Data below:
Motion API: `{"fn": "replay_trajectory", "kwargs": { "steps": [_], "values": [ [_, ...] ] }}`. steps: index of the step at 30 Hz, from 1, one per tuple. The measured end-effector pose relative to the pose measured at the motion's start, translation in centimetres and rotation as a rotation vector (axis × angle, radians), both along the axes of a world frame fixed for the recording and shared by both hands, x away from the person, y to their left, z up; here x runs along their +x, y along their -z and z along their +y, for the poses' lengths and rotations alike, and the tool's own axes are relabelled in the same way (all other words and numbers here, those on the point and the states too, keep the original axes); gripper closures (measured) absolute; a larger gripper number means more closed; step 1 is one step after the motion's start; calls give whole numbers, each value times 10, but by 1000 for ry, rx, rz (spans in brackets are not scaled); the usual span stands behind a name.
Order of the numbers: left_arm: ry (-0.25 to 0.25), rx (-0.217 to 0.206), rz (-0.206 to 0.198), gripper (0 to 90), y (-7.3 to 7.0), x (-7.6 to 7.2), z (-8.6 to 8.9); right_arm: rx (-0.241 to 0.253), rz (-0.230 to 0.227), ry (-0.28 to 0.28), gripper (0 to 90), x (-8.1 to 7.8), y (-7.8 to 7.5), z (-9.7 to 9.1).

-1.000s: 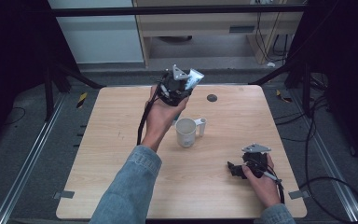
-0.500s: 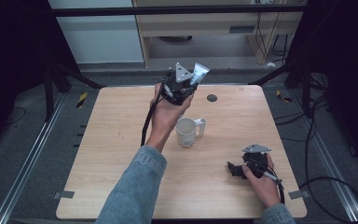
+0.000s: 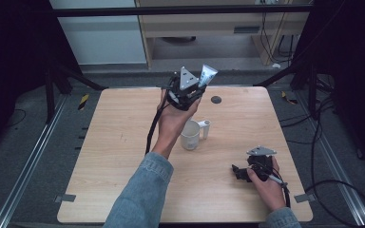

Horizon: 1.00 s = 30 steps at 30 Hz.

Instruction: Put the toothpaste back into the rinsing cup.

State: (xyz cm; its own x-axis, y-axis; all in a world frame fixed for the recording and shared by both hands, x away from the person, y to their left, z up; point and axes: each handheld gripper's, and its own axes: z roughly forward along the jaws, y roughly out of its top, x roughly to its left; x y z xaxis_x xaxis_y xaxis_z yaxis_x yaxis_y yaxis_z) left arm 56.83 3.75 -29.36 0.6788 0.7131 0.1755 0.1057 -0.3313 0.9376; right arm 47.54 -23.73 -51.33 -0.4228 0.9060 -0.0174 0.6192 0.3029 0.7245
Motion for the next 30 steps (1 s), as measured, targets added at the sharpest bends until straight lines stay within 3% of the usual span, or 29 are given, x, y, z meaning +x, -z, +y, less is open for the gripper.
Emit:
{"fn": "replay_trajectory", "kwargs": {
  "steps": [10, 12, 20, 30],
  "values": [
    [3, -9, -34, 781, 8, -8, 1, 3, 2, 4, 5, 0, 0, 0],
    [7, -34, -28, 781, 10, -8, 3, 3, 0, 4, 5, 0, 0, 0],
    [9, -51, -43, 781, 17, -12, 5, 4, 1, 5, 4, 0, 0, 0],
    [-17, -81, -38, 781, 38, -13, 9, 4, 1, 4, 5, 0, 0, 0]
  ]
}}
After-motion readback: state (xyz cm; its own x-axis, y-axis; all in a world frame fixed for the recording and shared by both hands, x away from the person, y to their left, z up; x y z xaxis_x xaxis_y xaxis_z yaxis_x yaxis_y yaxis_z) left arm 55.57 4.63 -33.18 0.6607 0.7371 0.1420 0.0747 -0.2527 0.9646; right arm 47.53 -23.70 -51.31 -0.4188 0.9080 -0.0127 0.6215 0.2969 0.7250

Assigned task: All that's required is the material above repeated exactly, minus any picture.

Solution:
Motion API: `{"fn": "replay_trajectory", "kwargs": { "steps": [_], "values": [ [_, ...] ] }}`. steps: index of the step at 30 Hz, from 1, one per tuple. The measured end-effector pose relative to the pose measured at the motion's start, translation in centimetres and rotation as a rotation vector (axis × angle, radians), both along the axes of a world frame fixed for the recording and shared by both hands, x away from the person, y to their left, z up; here x runs along their +x, y along their -z and z along their +y, for the poses' lengths and rotations alike, and the tool's own axes are relabelled in the same way (all other words and numbers here, those on the point and the states too, keep the original axes); gripper closures (measured) absolute; a larger gripper number means more closed; step 1 is one step after the motion's start; calls give whole numbers, each value times 10, but by 1000 for ry, rx, rz (spans in brackets are not scaled); the usual span stands behind a name.
Order of the numbers: left_arm: ry (-0.25 to 0.25), rx (-0.217 to 0.206), rz (-0.206 to 0.198), gripper (0 to 90), y (-7.3 to 7.0), x (-7.6 to 7.2), z (-8.6 to 8.9); right_arm: rx (-0.241 to 0.253), rz (-0.230 to 0.227), ry (-0.28 to 0.28), gripper (0 to 90), x (-8.1 to 7.8), y (-7.8 to 7.5), z (-9.7 to 9.1).

-1.000s: 
-0.500s: 
+0.000s: 

Horizon: 1.00 s = 30 steps at 30 Hz.

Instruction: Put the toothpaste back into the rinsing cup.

State: (xyz cm; its own x-axis, y-axis; all in a world frame fixed for the recording and shared by both hands, x away from the person, y to their left, z up; point and axes: each handheld gripper's, and its own axes: z roughly forward along the jaws, y roughly out of its top, x roughly to its left; x y z xaxis_x xaxis_y xaxis_z yaxis_x yaxis_y yaxis_z) left arm 56.83 3.75 -29.36 0.6788 0.7131 0.1755 0.1057 -0.3313 0.9376; right arm 47.54 -23.73 -51.33 -0.4228 0.9060 -0.0174 0.6192 0.3029 0.7245
Motion for the next 30 steps (1 s), as measured, targets added at the sharpest bends until straight lines stay within 3% of the usual span, or 29 are given, x, y, z meaning +x, -z, +y, less is open for the gripper.
Emit:
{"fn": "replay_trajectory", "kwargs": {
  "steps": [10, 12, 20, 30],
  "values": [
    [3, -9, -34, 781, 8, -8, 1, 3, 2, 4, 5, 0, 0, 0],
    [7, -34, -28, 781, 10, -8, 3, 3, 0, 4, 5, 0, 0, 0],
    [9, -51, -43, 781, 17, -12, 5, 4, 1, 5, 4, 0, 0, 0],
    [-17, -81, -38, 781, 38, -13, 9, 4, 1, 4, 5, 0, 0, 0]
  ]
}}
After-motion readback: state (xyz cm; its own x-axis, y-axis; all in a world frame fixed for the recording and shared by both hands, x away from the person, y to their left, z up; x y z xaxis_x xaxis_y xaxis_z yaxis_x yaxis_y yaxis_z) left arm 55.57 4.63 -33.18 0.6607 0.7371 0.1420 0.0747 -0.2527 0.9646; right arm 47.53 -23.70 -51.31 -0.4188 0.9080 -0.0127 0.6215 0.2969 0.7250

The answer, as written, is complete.